Contrôle de police lors d’un pic de pollution, à Paris, en 2014. / FRANCOIS GUILLOT / AFP

Jocelyne Just est pédiatre, pneumologue et cheffe du service d’allergologie pédiatrique à l’hôpital Armand Trousseau, à Paris. Elle constate « des asthmes de plus en plus sévères et qui surviennent de plus en plus tôt ».

Quelles sont les conséquences de la pollution de l’air sur la santé des enfants ?

La pollution de l’air a des conséquences majeures sur la santé des enfants. Je le constate tous les jours dans nos services. A la fois avec des nouveaux cas d’asthme et avec des enfants souffrant d’asthme sévère dont l’état est aggravé par la mauvaise qualité de l’air que nous respirons en Ile-de-France et en particulier à Paris. A chaque pic de pollution, les urgences se remplissent. Mais au-delà de ces épisodes, c’est la pollution de fond que nous connaissons à Paris qui a des effets néfastes sur la santé des enfants.

Outre l’asthme et les allergies respiratoires, la pollution de l’air va avoir des répercussions sur la croissance pulmonaire qui peut être altérée et peut entraîner des dysfonctionnements immunitaires. Elle augmente le risque d’avoir des maladies pulmonaires plus tard et des pathologies vasculaires aiguës comme les AVC ou les infarctus. Des études ont aussi établi un lien avec des pathologies neurologiques comme l’autisme.

En quoi les enfants sont-ils particulièrement sensibles ?

Les enfants sont plus fragiles. Leur appareil respiratoire est immature, c’est-à-dire qu’il n’est pas encore développé. Plus ils sont exposés jeunes, plus les conséquences seront importantes. Des études ont même montré que des mères exposées à la pollution pendant leur grossesse avaient davantage de risque d’avoir des bébés de petit poids, avec des poumons plus petits et avec des risques accrus de devenir asthmatiques.

Les enfants ventilent plus, et de par leur petite taille, ils sont plus proches des sources de pollution comme les pots d’échappements. A la crèche, dès qu’il fait beau, les enfants passent plus de temps dehors et sont donc plus exposés.

Possédez-vous des données épidémiologiques au niveau de l’Ile-de-France ?

Nous n’avons malheureusement pas de données épidémiologiques à l’échelle de l’Ile-de-France. Mais ce que nous constatons, au niveau de la région parisienne, ce sont des asthmes de plus en plus sévères et qui surviennent de plus en plus tôt. Au niveau national, les allergies respiratoires ont explosé. On estime aujourd’hui que 10 % de la population est asthmatique et 30 % sujette à des rhinites allergiques. Et elles s’accompagnent d’une hausse des allergies alimentaires. Si bien qu’aujourd’hui, il n’est pas rare que des enfants cumulent asthme, allergie respiratoire, alimentaire voire cutanée.

A Paris, le fait d’avoir planté des bouleaux, très allergènes, après la tempête de décembre 1999, a contribué à l’explosion des allergies respiratoires. On l’observe à partir de février : avec la conjonction de la pollinisation des arbres et des pics de pollution, on assiste à des crises encore plus sévères car les polluants vont à la fois rendre le pollen plus allergisant et avoir un effet irritant sur les voies respiratoires.

Quelle est la principale source de pollution ?

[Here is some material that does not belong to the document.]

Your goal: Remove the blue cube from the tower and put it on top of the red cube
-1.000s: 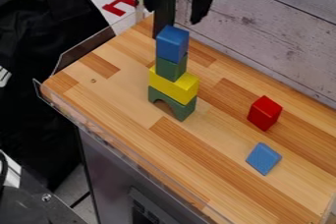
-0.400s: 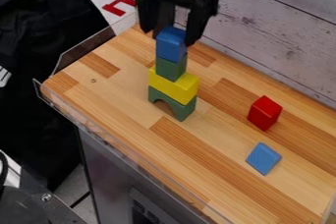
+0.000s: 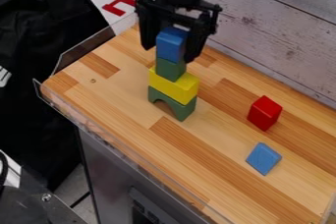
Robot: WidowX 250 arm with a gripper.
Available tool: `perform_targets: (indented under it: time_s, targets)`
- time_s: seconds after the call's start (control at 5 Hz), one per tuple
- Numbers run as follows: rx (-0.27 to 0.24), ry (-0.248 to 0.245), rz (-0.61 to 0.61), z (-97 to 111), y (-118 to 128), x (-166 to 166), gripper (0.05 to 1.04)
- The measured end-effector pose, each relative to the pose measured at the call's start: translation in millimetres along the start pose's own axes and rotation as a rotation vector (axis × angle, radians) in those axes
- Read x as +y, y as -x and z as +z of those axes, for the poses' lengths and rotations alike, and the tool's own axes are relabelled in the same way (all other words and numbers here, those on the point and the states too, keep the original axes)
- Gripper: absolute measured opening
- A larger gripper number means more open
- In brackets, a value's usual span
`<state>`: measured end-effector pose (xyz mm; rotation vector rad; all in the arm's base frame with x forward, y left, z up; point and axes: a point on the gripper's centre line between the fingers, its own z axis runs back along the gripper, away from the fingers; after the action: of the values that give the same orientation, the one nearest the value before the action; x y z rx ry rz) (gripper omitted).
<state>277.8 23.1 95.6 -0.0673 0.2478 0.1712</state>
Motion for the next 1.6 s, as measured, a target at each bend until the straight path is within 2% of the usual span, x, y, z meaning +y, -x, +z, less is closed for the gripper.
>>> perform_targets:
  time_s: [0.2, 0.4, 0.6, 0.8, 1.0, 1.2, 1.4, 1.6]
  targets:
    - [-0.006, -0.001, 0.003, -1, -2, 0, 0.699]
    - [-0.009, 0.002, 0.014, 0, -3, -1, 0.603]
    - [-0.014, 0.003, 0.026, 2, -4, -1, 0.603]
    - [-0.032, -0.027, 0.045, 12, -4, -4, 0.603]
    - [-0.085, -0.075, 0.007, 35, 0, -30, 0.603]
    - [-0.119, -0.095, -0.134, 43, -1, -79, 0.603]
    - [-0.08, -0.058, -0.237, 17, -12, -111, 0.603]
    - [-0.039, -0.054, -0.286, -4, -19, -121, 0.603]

La première source à Paris et en Ile-de-France, c’est très clairement la voiture. Nos collègues britanniques utilisent d’ailleurs désormais la formule « traffic pollution » pour caractériser les effets de la pollution liée au trafic automobile qui est un cocktail de polluants mixant gaz et particules fines, les particules étant ce qu’il y a de pire sur le plan des dysfonctionnements immunitaires. Aujourd’hui, nous disposons de nombreuses et robustes études scientifiques et médicales qui font le lien avec la survenue de l’asthme et de l’autisme chez l’enfant et de maladies comme Alzheimer ou Parkinson chez l’adulte.

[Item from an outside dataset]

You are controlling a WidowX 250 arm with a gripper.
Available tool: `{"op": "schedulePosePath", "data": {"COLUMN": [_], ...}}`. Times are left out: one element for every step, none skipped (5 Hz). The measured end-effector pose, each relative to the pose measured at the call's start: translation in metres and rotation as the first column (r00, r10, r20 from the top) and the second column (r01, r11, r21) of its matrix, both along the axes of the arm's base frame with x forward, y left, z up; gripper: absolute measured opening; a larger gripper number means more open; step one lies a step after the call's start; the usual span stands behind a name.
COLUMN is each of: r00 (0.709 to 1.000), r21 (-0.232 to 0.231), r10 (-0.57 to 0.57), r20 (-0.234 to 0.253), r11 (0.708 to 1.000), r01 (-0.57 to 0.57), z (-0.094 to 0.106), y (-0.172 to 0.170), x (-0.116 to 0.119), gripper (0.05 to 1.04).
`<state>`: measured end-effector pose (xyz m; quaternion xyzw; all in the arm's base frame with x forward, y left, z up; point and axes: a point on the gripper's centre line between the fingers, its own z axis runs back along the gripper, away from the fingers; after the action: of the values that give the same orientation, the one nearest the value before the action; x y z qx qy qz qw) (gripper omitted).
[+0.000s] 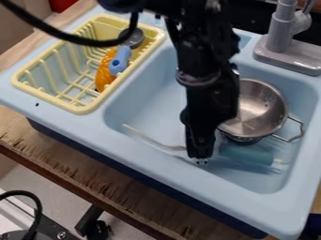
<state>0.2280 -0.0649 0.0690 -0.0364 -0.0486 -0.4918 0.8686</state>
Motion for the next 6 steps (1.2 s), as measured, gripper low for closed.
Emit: {"op": "schedulePosePath", "data": {"r00": [0.999,0.993,0.980,0.979,0.988,0.994], "r21": [-0.024,-0.021,-0.036,-0.057,-0.068,-0.091], "r10": [-0.034,-0.101,-0.183,-0.180,-0.147,-0.102], "r20": [-0.034,-0.060,-0.073,-0.092,-0.043,-0.025], "r11": [0.999,0.995,0.983,0.983,0.987,0.991], "r01": [0.033,0.100,0.180,0.176,0.144,0.099], "z": [0.010,0.013,0.022,0.024,0.040,0.048], "y": [0.002,0.004,0.007,0.008,0.005,0.005], "x": [0.001,-0.002,0.000,-0.003,-0.003,0.000], "gripper": [0.061,0.061,0.061,0.061,0.061,0.061]}}
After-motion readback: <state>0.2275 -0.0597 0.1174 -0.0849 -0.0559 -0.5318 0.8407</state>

Et plus vous vivez proche d’un axe routier important (ce n’est pas la même chose d’être à 100 mètres ou à 300 mètres) plus ce risque augmente. A Paris, nous vivons tous, à des degrés d’exposition variables, à proximité d’un axe routier. C’est pourquoi il faut absolument trouver des alternatives à la voiture dans les grandes villes. Une étude menée en Californie du Sud a bien montré que lorsqu’on diminue le trafic automobile, on améliore la qualité de l’air et la santé respiratoire des enfants.